◆ Task instructions
Please repeat the data below exactly, with the pictures removed.

◆ Data below
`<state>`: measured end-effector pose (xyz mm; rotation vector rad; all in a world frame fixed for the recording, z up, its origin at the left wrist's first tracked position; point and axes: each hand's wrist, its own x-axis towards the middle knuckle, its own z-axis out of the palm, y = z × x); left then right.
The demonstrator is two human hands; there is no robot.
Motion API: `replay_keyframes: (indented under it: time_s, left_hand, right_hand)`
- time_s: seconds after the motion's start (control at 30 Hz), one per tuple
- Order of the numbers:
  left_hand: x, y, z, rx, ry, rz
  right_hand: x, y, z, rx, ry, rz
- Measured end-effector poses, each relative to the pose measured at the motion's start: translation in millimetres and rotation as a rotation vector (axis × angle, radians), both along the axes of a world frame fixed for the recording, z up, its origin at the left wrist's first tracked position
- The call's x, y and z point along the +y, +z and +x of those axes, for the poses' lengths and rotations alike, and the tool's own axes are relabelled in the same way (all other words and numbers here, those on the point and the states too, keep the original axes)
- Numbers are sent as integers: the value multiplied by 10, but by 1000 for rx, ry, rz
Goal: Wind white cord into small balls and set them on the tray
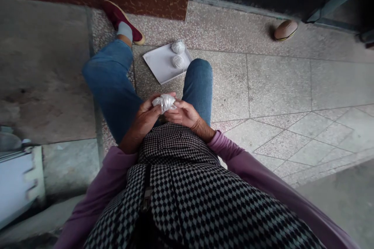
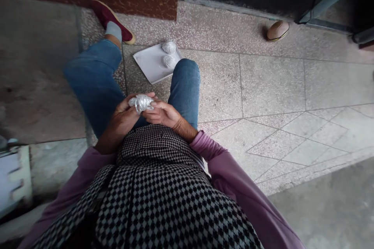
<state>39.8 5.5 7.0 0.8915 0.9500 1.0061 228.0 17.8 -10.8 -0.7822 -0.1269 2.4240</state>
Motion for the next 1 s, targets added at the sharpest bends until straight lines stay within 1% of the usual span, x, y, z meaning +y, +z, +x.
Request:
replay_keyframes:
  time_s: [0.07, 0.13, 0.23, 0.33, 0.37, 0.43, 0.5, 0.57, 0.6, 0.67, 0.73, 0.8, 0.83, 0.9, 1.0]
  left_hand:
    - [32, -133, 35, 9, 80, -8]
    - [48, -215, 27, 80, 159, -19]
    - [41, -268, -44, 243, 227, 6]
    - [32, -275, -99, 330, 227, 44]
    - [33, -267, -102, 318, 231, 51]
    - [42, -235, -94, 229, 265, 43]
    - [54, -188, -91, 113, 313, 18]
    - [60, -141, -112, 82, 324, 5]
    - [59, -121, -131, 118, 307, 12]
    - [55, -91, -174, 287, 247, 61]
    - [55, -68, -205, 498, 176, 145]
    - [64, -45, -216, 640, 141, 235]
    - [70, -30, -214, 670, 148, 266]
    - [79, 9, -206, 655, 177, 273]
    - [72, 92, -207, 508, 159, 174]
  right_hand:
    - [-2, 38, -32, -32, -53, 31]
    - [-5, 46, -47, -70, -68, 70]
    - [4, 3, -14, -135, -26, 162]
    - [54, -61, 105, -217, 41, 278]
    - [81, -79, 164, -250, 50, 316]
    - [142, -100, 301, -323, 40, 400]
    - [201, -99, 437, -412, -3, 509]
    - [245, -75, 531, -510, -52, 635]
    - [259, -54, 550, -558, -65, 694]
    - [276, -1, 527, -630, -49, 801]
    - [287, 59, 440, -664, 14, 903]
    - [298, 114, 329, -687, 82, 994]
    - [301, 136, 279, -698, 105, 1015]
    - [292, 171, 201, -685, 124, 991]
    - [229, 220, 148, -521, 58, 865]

◆ Exercise response
`<state>`: measured end-effector pose (xyz mm; rotation vector rad; all in a world frame fixed for the recording, z up, its origin at the left wrist's first tracked position; point and axes: each hand's wrist, its own x-axis towards the middle knuckle, its own z-axis out of the palm, y = z × x); left then right.
The demonstrator is two human hands; there is no robot.
Motion API: `replay_keyframes: (indented under it: time_s, left_hand, right_hand)`
- time_s: seconds after the motion's start (control at 30 Hz), one per tuple
- Order of the numbers:
  left_hand: x, y, z, rx, ry, rz
  right_hand: x, y, z, rx, ry, rz
- Measured end-effector poses, each relative to the pose measured at the motion's start: translation in millimetres and rotation as a rotation vector (axis × angle, radians), both along the axes of a world frame fixed for the recording, z up, its origin at the left wrist's first tracked position
- The call's x, y and z point along the +y, +z and +x of those axes, for the poses' lengths and rotations alike, and the tool's own axes are relabelled in the same way (all other words and numbers here, those on the point and the states too, keep the original axes)
- Numbers are sent as integers: the value multiplied by 10, but by 1000 for rx, ry, rz
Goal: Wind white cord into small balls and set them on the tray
<state>39.8 5.5 7.0 0.8915 0.9500 1.0061 228.0 17.8 -10.8 -0.7822 -0.1269 2.4240</state>
Motion for the next 1 s, targets added at the sharpest bends until straight lines stay within 1% of the usual span, x, y, z meaning +y, +z, +x.
Request:
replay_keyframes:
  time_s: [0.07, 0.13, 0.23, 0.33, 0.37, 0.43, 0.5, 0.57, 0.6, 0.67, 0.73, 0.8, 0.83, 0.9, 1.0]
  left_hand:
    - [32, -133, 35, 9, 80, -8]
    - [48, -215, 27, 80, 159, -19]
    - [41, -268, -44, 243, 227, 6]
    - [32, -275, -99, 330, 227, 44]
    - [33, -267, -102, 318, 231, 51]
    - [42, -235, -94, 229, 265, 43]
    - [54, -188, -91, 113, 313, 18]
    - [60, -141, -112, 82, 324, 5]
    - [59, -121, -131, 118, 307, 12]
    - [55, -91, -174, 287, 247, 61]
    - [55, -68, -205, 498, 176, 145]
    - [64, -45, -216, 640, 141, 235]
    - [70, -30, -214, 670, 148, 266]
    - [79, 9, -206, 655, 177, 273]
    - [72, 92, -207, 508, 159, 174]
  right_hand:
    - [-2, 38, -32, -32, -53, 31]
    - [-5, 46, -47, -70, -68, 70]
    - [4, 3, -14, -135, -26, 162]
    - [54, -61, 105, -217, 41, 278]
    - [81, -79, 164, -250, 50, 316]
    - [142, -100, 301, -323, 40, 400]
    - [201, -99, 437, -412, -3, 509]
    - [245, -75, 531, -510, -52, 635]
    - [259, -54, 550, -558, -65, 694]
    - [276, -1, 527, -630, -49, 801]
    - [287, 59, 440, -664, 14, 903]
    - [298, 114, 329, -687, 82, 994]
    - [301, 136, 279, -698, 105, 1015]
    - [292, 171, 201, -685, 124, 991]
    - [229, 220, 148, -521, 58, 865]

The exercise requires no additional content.